公営化、廃止までの過程
出典: フリー百科事典『ウィキペディア(Wikipedia)』 (2021/05/06 17:50 UTC 版)
「シカゴ・サーフェス・ライン」の記事における「公営化、廃止までの過程」の解説
1920年代以降、アメリカ合衆国の各地では自家用車やバスが発展し(モータリーゼーション)、従来の路面電車に対する大きな脅威となった。そんな中でもシカゴ・サーフェス・ラインの路面電車網は1933年 - 1934年に開催された万博や第二次世界大戦中の需要を始め多くの人々に利用され続け、1936年以降は高性能路面電車・PCCカーの大量導入が開始された。だが、増加する人件費や運営費の結果、シカゴ市内で公共交通機関を運営していた組織の多くは財政難に陥り、シカゴ・サーフェス・ラインを運営していたシカゴ鉄道は1926年に、シカゴ市街鉄道やカルメット・アンド・サウスシカゴ鉄道は1930年に事実上破綻した。その後各企業の資産は連邦地方裁判所の管理下に置かれ、複数の再建案が出されたものの、最終的に1944年にこれらの企業には破産法が適応される事となった。 これらの事態を受け、シカゴ市ではシカゴ・サーフェス・ラインを含むシカゴ市内を走る公共交通機関を公営組織によって統括する方針を打ち出した。
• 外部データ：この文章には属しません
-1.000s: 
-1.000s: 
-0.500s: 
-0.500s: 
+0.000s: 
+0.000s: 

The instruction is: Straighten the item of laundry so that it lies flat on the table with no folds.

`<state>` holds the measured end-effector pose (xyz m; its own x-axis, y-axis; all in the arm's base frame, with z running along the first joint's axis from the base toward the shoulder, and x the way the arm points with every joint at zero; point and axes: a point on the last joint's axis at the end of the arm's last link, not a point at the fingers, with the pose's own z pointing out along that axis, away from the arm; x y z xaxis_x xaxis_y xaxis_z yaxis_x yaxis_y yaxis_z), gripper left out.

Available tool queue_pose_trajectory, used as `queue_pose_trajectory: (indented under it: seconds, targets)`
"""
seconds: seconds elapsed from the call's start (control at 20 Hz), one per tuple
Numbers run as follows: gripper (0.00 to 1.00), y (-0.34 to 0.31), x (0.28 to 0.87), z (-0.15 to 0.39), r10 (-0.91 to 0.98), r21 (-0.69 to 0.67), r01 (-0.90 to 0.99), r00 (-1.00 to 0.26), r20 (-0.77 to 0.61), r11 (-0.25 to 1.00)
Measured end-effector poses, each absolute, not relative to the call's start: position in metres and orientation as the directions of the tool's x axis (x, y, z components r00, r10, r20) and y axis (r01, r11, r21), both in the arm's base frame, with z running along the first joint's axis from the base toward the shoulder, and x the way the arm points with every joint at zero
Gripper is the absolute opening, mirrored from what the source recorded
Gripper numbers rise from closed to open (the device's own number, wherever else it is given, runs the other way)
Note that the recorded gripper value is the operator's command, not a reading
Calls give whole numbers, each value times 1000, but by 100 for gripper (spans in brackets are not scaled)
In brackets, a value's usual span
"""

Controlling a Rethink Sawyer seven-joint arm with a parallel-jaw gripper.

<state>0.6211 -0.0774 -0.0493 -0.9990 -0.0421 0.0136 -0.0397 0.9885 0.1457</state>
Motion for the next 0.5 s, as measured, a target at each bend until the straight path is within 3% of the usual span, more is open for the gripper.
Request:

その後、1945年にイリノイ州議会(Illinois General Assembly)でメトロポリタン交通機関法(Metropolitan Transit Authority Act)が可決された事を受け、シカゴ市は同年6月4日に公営企業のシカゴ交通局(Chicago Transit Authority, CTA)を設立した。そして、1947年にシカゴ・サーフェス・ラインは高架鉄道(シカゴ・L)を運営していたシカゴ高速交通(英語版)と共にシカゴ交通局が運営する路線となった。 公営化後、シカゴ交通局は交通機関の大規模な再編を実施し、高架鉄道(シカゴ・L)や路線バスの路線網拡大や近代化を推し進めた一方、路面電車やトロリーバスについては廃止する方針を打ち出した。既に1940年代初頭から路面電車の路線網は縮小を続けていたが公営化後はその動きが更に加速し、1957年の時点で残されていたのは僅か1系統、22号線のみとなった。そしてこの路線も1958年6月21日をもって営業運転を終了し、馬車鉄道時代も含めて100年近く運行していたシカゴ市内の路面電車の歴史は幕を下ろした。 シカゴ・サーフェス・ラインからシカゴ交通局へ継承されたトロリーバスについてはそれ以降も運行を続けていたものの、こちらも1973年5月25日をもって廃止されている。